Teas ranged from 2.85 to 5.18 depending on the brand and whether sugar or citric acid had been added. Sweetened bottled teas like Milo’s Famous Sweet Tea came in at 4.66, which is minimally erosive. Brewed coffee measured around 5.11, making it one of the gentler options for your teeth. Still spring water, at roughly 7.4, is essentially neutral and poses no erosion risk at all.
The takeaway: choosing a non-carbonated drink doesn’t automatically protect your enamel. Fruit juices and citrus-flavored drinks can be just as erosive as soda.
How Non-Carbonated Drinks Stay Shelf-Stable
Carbonation itself acts as a mild preservative because dissolved CO2 lowers a drink’s pH and creates a less hospitable environment for bacteria. Without that built-in defense, non-carbonated beverages rely on other methods to stay safe on the shelf.
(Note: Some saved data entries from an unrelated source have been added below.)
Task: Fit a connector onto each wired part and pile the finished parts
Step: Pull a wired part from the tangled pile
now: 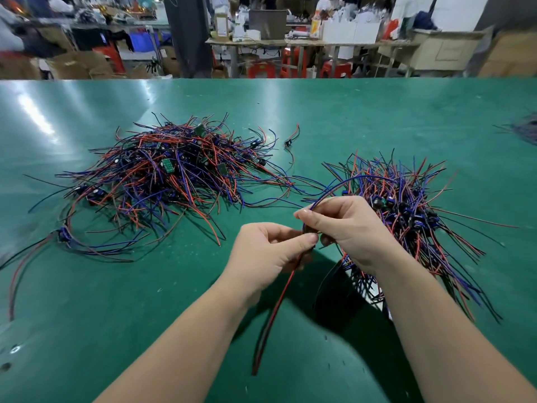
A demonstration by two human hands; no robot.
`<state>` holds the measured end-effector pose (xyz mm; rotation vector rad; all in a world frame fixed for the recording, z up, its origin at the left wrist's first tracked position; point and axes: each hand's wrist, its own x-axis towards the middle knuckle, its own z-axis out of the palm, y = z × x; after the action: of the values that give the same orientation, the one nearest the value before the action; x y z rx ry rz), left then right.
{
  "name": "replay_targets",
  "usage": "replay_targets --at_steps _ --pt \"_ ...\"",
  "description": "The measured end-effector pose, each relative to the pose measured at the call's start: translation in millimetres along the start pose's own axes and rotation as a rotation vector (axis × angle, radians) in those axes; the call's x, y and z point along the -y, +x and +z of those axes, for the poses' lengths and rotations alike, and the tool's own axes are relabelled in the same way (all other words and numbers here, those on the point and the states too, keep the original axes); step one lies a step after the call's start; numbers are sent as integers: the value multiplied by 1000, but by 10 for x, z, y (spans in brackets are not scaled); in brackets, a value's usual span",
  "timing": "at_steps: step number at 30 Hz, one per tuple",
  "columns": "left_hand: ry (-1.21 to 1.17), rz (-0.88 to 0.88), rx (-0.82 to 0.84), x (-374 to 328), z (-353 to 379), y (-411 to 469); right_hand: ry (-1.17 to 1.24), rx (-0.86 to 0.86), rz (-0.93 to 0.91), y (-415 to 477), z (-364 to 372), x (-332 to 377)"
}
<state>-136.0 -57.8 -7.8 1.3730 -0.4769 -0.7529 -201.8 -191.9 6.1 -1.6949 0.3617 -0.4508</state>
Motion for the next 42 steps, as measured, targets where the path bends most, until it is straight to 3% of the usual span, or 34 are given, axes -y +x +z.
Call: replay_targets --at_steps 4,8,13,16,19,24,29,31,33,36,38,40,42 --pt "185 -38 86 -4 -52 -14 152 -168 -54 20 -212 98" --pt "268 -125 211 5 -20 -39 239 -404 9 40 -384 94" --pt "376 -119 230 -14 -60 -39 295 -454 73 56 -349 56" --pt "305 -46 112 -41 -89 -15 281 -423 115 70 -315 91" --pt "54 44 -121 -56 -108 60 102 -309 119 57 -264 81" --pt "-72 81 -204 -41 -168 117 -191 27 -145 -50 11 44" --pt "-37 93 -175 -16 -162 137 -262 -123 -301 -53 180 23" --pt "198 175 -316 -18 -262 185 -253 -308 -322 -28 57 43" --pt "641 253 -513 -31 -420 221 -355 -544 -319 -4 -159 76" --pt "1014 163 -677 -59 -646 233 -577 -836 -254 -6 -487 110" --pt "1156 6 -691 -41 -733 245 -685 -856 -153 -7 -625 90" --pt "1255 -153 -641 -11 -763 266 -786 -771 -32 2 -681 42" --pt "1328 -197 -602 8 -773 294 -817 -689 72 4 -691 4"
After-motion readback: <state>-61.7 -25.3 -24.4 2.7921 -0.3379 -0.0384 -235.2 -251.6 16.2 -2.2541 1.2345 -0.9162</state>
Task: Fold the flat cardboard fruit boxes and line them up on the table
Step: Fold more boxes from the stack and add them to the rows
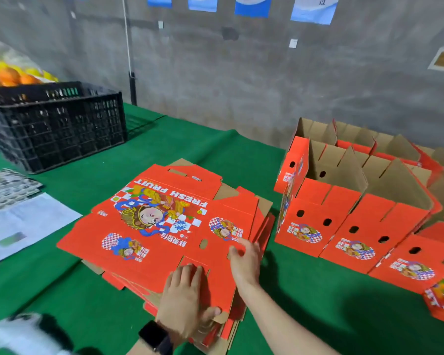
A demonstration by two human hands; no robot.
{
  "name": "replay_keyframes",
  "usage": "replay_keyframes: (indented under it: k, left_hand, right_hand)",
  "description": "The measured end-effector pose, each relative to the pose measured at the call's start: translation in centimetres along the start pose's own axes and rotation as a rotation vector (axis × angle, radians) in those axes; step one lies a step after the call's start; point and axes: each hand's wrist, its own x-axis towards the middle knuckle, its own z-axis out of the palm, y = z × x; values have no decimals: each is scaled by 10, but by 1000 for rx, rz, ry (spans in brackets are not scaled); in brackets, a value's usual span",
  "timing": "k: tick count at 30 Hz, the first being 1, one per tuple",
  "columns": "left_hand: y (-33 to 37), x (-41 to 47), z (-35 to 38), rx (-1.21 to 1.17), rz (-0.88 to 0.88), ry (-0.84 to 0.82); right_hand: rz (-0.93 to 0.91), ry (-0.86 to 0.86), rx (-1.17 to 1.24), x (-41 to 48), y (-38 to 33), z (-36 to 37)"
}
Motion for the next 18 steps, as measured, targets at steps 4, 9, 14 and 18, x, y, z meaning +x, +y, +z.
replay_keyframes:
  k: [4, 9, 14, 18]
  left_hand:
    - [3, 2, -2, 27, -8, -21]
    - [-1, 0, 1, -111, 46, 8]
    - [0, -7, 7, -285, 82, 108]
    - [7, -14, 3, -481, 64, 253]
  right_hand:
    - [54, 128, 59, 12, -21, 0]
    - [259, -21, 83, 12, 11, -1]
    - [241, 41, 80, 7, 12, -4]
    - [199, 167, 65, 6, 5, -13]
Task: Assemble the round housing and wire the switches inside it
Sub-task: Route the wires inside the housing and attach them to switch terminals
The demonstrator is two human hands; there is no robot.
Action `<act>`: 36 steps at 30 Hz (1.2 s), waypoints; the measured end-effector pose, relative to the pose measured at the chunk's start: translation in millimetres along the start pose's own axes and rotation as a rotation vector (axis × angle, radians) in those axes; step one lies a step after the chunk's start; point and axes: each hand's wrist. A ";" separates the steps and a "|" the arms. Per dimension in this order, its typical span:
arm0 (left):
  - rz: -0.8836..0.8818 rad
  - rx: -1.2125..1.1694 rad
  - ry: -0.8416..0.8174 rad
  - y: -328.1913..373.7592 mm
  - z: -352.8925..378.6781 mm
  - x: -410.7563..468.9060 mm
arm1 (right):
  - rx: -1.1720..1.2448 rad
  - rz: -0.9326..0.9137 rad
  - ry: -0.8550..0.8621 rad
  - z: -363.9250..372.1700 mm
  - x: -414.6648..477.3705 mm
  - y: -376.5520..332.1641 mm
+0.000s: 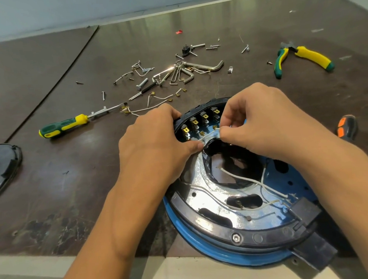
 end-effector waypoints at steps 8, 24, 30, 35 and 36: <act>0.014 -0.013 0.016 0.2 0.1 -0.8 | 0.006 -0.010 0.012 -0.5 0.5 1.4; 0.001 -0.057 0.004 -1.4 -1.5 1.4 | 0.002 -0.006 0.016 -2.0 -0.3 0.3; 0.001 -0.033 -0.004 -0.6 -0.2 2.6 | 0.002 0.004 0.012 -2.7 -1.1 -1.1; 0.008 -0.016 0.011 0.3 0.1 3.1 | -0.011 0.007 0.010 -3.3 -0.3 -0.7; 0.011 -0.014 0.016 0.3 0.2 3.1 | -0.011 0.007 0.011 -3.2 -0.3 -0.8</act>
Point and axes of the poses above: each hand's wrist, its own x-axis towards the middle knuckle, its own z-axis out of the palm, y = z × x, and after that the axes turned 1 degree about -x, right-handed
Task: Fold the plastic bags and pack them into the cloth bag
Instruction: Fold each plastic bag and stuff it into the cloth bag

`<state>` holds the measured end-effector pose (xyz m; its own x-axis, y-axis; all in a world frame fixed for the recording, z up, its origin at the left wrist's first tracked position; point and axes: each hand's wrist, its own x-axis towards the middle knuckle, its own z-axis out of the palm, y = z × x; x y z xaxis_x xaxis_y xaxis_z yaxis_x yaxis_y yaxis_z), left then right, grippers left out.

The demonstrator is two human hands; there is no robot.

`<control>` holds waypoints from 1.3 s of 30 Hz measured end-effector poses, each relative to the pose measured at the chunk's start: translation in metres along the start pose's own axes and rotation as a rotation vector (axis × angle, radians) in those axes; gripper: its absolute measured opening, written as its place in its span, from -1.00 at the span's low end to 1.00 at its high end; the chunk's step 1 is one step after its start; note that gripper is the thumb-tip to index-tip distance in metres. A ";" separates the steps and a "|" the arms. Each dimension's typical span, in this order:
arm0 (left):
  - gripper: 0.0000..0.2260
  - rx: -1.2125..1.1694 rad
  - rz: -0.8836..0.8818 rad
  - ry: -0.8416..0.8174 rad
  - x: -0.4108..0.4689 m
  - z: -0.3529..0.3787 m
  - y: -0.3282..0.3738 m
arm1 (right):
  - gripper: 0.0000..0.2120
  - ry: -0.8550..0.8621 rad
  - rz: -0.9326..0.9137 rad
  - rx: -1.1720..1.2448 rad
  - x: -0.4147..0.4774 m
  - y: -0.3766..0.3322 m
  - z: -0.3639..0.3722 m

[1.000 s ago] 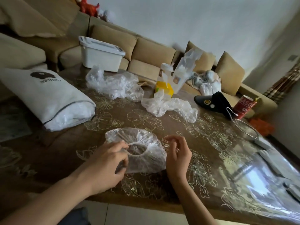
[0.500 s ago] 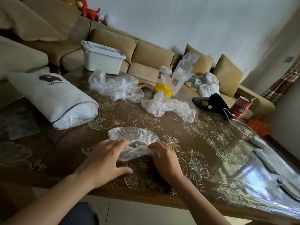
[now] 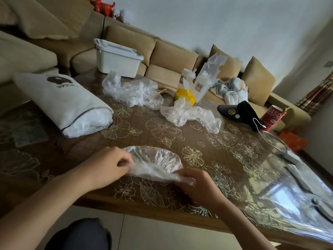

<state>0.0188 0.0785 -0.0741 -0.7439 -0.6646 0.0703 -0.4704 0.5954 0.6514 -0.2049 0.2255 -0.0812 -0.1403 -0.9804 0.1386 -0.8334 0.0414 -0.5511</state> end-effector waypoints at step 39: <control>-0.60 0.319 0.130 0.262 0.037 0.046 0.035 | -0.43 0.235 -0.069 -0.363 0.060 -0.016 0.044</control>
<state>-0.0469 0.0955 -0.0836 -0.6802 -0.6425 0.3529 -0.5346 0.7642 0.3609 -0.1760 0.1579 -0.1003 -0.1603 -0.9143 0.3721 -0.9731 0.0831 -0.2150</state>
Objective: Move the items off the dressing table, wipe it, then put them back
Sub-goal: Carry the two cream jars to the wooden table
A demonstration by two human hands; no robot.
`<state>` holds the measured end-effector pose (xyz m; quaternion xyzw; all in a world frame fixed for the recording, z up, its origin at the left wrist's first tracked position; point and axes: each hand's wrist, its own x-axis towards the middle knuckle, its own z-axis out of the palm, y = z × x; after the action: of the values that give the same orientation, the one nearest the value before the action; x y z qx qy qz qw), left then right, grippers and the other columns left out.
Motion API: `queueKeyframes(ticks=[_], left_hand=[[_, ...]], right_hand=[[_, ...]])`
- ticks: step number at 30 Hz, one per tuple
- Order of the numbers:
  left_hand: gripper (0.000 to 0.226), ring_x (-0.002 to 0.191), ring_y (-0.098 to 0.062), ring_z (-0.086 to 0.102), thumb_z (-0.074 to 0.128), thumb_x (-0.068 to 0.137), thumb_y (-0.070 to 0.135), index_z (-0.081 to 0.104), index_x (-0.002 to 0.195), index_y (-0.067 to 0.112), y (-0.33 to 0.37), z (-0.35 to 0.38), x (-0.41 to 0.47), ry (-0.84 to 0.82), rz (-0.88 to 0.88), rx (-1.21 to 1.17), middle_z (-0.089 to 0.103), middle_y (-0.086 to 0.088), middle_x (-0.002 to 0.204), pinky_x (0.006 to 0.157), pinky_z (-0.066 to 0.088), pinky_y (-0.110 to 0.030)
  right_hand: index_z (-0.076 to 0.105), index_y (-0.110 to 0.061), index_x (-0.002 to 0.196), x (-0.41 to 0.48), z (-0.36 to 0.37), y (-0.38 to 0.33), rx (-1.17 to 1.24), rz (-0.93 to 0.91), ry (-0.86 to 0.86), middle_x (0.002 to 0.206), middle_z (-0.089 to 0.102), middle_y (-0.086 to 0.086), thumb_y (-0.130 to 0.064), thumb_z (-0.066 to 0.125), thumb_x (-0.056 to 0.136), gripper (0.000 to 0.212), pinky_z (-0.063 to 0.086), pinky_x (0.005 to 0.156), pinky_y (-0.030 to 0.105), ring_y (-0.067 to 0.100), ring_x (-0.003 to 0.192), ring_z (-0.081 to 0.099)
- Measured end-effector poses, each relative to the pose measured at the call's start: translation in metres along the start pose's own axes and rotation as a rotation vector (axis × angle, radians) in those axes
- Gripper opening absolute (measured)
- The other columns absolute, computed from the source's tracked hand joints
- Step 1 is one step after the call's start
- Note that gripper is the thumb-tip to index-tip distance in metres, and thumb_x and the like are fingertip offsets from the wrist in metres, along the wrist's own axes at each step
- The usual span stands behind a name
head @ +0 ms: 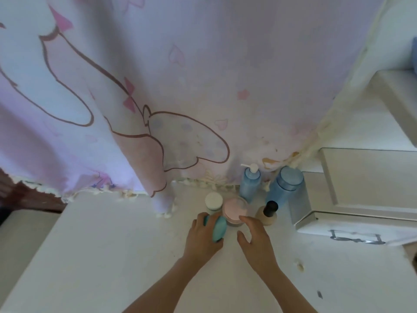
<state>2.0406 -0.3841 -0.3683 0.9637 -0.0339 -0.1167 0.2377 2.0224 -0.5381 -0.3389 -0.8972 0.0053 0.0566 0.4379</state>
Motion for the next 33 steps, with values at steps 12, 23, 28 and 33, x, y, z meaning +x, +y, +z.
queueKeyframes(ticks=[12, 23, 28, 33], left_hand=[[0.068, 0.098, -0.018, 0.052, 0.074, 0.07, 0.022, 0.045, 0.131, 0.021, -0.078, -0.068, -0.054, 0.351, -0.236, -0.22, 0.043, -0.002, 0.122, 0.077, 0.046, -0.021], [0.069, 0.091, -0.009, 0.046, 0.075, 0.072, 0.027, 0.041, 0.132, 0.027, -0.119, -0.073, -0.133, 0.538, -0.52, -0.298, 0.041, 0.004, 0.118, 0.069, 0.042, -0.014], [0.07, 0.092, -0.01, 0.046, 0.075, 0.072, 0.025, 0.041, 0.133, 0.026, -0.12, -0.081, -0.16, 0.639, -0.59, -0.349, 0.04, 0.004, 0.118, 0.074, 0.044, -0.019], [0.069, 0.094, -0.009, 0.046, 0.076, 0.072, 0.021, 0.043, 0.132, 0.026, -0.116, -0.086, -0.197, 0.76, -0.641, -0.367, 0.041, 0.004, 0.116, 0.073, 0.039, -0.013]], right_hand=[[0.027, -0.02, 0.139, 0.09, 0.051, -0.042, -0.675, -0.213, -0.215, 0.143, 0.029, 0.012, -0.028, 0.048, 0.09, 0.054, 0.028, 0.105, 0.034, 0.028, 0.129, 0.031], [0.036, -0.022, 0.134, 0.078, 0.087, -0.074, -0.525, -0.358, -0.498, 0.115, 0.051, 0.009, -0.028, 0.06, 0.078, 0.061, 0.03, 0.08, 0.028, 0.027, 0.106, 0.04], [0.04, -0.026, 0.128, 0.05, 0.1, -0.119, -0.297, -0.471, -0.59, 0.111, 0.051, 0.005, -0.028, 0.067, 0.072, 0.063, 0.033, 0.08, 0.028, 0.024, 0.109, 0.036], [0.044, -0.028, 0.125, 0.028, 0.107, -0.148, -0.242, -0.619, -0.654, 0.105, 0.049, -0.006, -0.033, 0.072, 0.069, 0.063, 0.035, 0.083, 0.028, 0.014, 0.106, 0.035]])
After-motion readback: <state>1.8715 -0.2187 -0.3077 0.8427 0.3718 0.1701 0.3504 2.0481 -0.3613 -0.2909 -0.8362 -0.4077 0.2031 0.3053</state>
The most common approach is heat treatment. Flash pasteurization rapidly heats juice or tea to around 95°C, fills the container while the liquid is still hot, then cools it quickly. This destroys spoilage organisms and deactivates enzymes that would cause off-flavors or color changes. Aseptic packaging takes this a step further: the liquid is heated, cooled, and then filled into pre-sterilized containers (those familiar foil-lined cartons) in a completely sterile environment, allowing shelf life of months without refrigeration.
Chemical preservatives also play a role. Sodium benzoate and potassium sorbate are the two most widely used, and both work best in acidic beverages with a pH below 4.0, which conveniently describes most juices and fruit drinks. The natural acidity of these beverages already restricts bacterial growth; the preservatives add an extra layer of protection. For premium or “cold-pressed” products, sterile filtration through membranes with pores smaller than 0.2 microns physically removes all microorganisms without any heat, preserving a fresher taste. High-pressure processing, which subjects sealed bottles to extreme pressure, is another heat-free option increasingly used for cold-pressed juices.
Choosing the Right Non-Carbonated Drink
Your best pick depends on what you’re optimizing for. If hydration is the goal, milk and oral rehydration beverages retain more fluid than plain water. If you want minimal sugar and gentle acidity, unsweetened tea, black coffee, and plain water are hard to beat. Sports drinks make sense during prolonged exercise but carry unnecessary sugar for everyday sipping. Juice delivers vitamins but also delivers sugar levels comparable to soda, so treating it as an occasional choice rather than an all-day beverage is a reasonable approach.
For digestive comfort, any still drink will spare you the bloating and belching that comes with carbonation. For your teeth, acidity matters more than bubbles, so pay attention to citrus-based and fruit-flavored options regardless of whether they fizz.